Bir JİTEM’cinin portresi…-Amed Dicle
JİTEM tetikçisi Abdulkadir Aygan daha sonra cinayeti detaylarıyla anlattı. JİTEM şefi Yeşil ise MİT sorgusunda, Miroğlu’nu ‘cinayeti PKK’ye yıkılsın’ diye sağ bıraktıklarını itiraf etmiş.
JİTEM tetikçisi Abdulkadir Aygan daha sonra cinayeti detaylarıyla anlattı. JİTEM şefi Yeşil ise MİT sorgusunda, Miroğlu’nu ‘cinayeti PKK’ye yıkılsın’ diye sağ bıraktıklarını itiraf etmiş.

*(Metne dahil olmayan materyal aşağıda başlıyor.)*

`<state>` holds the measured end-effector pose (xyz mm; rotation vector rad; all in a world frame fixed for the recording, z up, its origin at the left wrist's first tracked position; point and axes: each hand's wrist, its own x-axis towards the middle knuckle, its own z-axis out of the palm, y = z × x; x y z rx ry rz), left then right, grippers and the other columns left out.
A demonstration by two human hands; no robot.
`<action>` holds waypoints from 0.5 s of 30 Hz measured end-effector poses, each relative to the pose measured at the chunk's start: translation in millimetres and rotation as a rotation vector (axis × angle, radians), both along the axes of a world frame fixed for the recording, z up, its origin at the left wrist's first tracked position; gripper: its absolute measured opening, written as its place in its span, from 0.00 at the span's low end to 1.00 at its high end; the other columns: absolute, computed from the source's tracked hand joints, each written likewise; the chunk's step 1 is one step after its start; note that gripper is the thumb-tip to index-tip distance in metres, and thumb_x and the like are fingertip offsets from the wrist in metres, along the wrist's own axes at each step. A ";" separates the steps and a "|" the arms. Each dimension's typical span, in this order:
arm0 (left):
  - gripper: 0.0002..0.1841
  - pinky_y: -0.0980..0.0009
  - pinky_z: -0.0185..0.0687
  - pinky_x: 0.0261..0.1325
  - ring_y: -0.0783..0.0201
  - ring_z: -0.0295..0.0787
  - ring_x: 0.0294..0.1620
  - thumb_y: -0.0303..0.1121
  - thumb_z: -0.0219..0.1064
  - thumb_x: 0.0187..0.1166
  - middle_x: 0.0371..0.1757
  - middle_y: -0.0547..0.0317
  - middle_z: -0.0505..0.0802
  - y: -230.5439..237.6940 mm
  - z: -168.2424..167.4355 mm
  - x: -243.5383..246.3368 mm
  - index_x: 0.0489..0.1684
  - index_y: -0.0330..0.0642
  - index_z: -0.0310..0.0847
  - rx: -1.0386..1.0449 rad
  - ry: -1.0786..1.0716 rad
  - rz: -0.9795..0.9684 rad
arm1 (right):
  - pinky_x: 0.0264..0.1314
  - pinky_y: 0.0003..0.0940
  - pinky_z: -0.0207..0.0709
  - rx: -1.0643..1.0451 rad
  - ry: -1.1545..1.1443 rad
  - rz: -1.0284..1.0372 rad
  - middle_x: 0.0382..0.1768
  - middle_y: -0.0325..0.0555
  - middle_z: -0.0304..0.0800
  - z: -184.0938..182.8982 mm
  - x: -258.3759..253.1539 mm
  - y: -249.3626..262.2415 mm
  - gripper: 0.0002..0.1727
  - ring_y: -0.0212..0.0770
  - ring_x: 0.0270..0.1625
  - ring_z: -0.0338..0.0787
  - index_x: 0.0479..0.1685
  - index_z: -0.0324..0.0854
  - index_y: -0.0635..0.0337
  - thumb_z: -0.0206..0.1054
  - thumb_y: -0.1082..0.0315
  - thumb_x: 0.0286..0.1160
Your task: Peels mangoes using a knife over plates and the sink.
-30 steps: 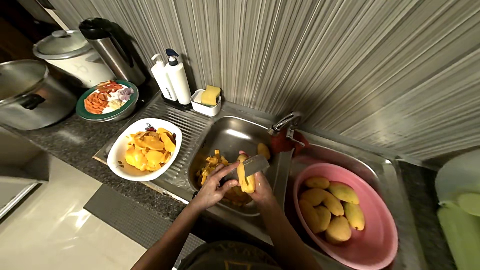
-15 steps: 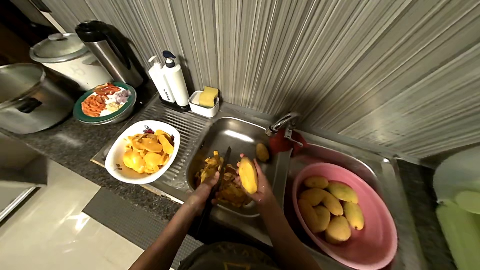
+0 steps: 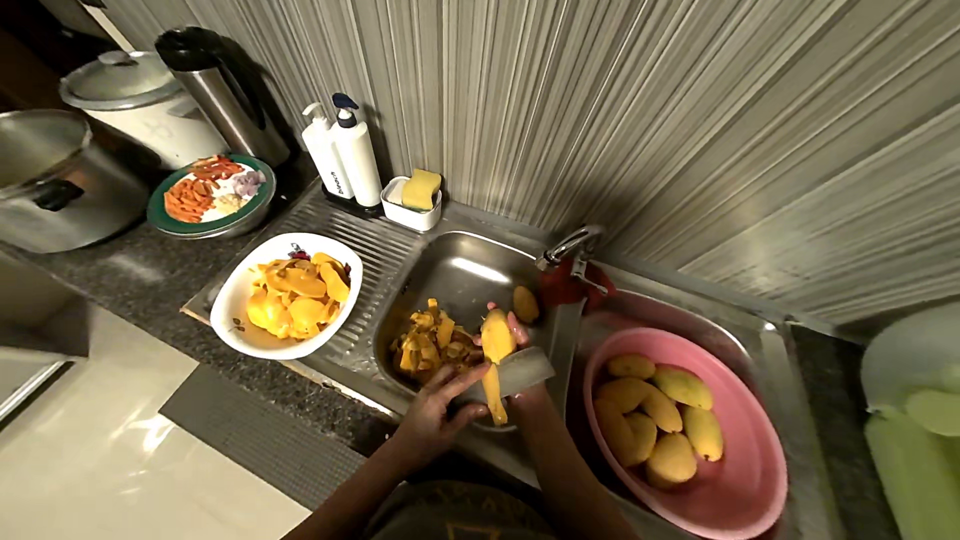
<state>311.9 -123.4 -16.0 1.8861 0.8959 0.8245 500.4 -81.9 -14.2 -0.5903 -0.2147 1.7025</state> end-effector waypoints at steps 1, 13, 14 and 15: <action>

Musa Anter cinayeti davası 14 Mart’ta Ankara’da görüldü ve bu son duruşmada cinayetin daha fazla aydınlatılması için oldukça önemli ifadeler verildi.

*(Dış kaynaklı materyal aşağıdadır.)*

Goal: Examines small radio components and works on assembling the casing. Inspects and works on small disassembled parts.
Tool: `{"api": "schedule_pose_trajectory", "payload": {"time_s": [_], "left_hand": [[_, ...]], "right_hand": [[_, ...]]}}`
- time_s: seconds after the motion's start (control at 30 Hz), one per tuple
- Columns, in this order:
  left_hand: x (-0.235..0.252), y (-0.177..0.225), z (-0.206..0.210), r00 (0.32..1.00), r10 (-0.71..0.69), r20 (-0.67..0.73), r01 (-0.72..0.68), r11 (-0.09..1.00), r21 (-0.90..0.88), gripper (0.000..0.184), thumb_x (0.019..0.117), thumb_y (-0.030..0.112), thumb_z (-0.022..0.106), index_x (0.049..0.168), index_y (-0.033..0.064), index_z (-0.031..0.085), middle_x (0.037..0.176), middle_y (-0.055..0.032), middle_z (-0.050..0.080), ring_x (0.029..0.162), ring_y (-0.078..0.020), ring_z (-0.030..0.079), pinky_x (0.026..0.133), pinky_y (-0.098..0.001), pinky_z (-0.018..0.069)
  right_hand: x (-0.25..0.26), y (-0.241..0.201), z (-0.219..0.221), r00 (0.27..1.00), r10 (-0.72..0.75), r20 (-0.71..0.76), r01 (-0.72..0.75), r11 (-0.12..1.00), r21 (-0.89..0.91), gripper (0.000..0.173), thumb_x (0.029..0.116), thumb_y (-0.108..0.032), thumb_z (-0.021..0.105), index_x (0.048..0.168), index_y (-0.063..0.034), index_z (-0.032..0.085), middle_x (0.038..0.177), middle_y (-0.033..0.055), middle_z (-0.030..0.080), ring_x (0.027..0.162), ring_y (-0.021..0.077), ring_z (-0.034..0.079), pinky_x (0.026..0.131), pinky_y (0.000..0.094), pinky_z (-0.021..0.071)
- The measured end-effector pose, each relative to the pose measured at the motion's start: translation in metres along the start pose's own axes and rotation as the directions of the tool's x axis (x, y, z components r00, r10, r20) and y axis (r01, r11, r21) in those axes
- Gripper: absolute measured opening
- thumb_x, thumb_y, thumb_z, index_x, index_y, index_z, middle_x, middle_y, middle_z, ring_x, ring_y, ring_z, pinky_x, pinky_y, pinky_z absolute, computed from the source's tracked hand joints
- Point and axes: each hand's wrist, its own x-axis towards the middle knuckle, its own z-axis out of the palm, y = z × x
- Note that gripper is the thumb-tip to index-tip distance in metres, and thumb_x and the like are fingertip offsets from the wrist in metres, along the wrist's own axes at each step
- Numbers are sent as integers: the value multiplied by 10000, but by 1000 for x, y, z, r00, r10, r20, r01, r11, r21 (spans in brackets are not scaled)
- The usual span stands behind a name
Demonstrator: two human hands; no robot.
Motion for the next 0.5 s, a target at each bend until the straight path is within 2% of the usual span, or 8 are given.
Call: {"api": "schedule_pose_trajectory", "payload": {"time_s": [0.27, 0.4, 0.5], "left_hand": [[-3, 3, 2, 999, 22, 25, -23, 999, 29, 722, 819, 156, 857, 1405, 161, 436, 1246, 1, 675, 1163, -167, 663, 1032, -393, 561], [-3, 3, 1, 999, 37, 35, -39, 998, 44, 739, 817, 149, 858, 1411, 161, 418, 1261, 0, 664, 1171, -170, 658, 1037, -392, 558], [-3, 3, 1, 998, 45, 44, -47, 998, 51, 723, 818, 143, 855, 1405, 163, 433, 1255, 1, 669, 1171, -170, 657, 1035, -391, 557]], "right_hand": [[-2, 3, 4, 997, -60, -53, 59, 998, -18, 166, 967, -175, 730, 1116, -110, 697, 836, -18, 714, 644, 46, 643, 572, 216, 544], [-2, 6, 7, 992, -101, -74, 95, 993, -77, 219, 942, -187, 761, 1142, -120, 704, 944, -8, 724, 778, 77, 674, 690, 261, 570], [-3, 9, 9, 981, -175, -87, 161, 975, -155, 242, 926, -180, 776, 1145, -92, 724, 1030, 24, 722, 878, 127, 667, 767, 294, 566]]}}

Son duruşmada ifade veren dönemin MİT Kontrterör Daire Başkanı Mehmet Eymür, cinayete ilişkin JİTEM şefi ‘Yeşil’den duyduklarını’ aktardı. Eymür, vaktinde MİT adına Yeşil’i soruşturmuş ve Anter cinayetinin nasıl işlendiğini bilen en yetkili istihbaratçıdır.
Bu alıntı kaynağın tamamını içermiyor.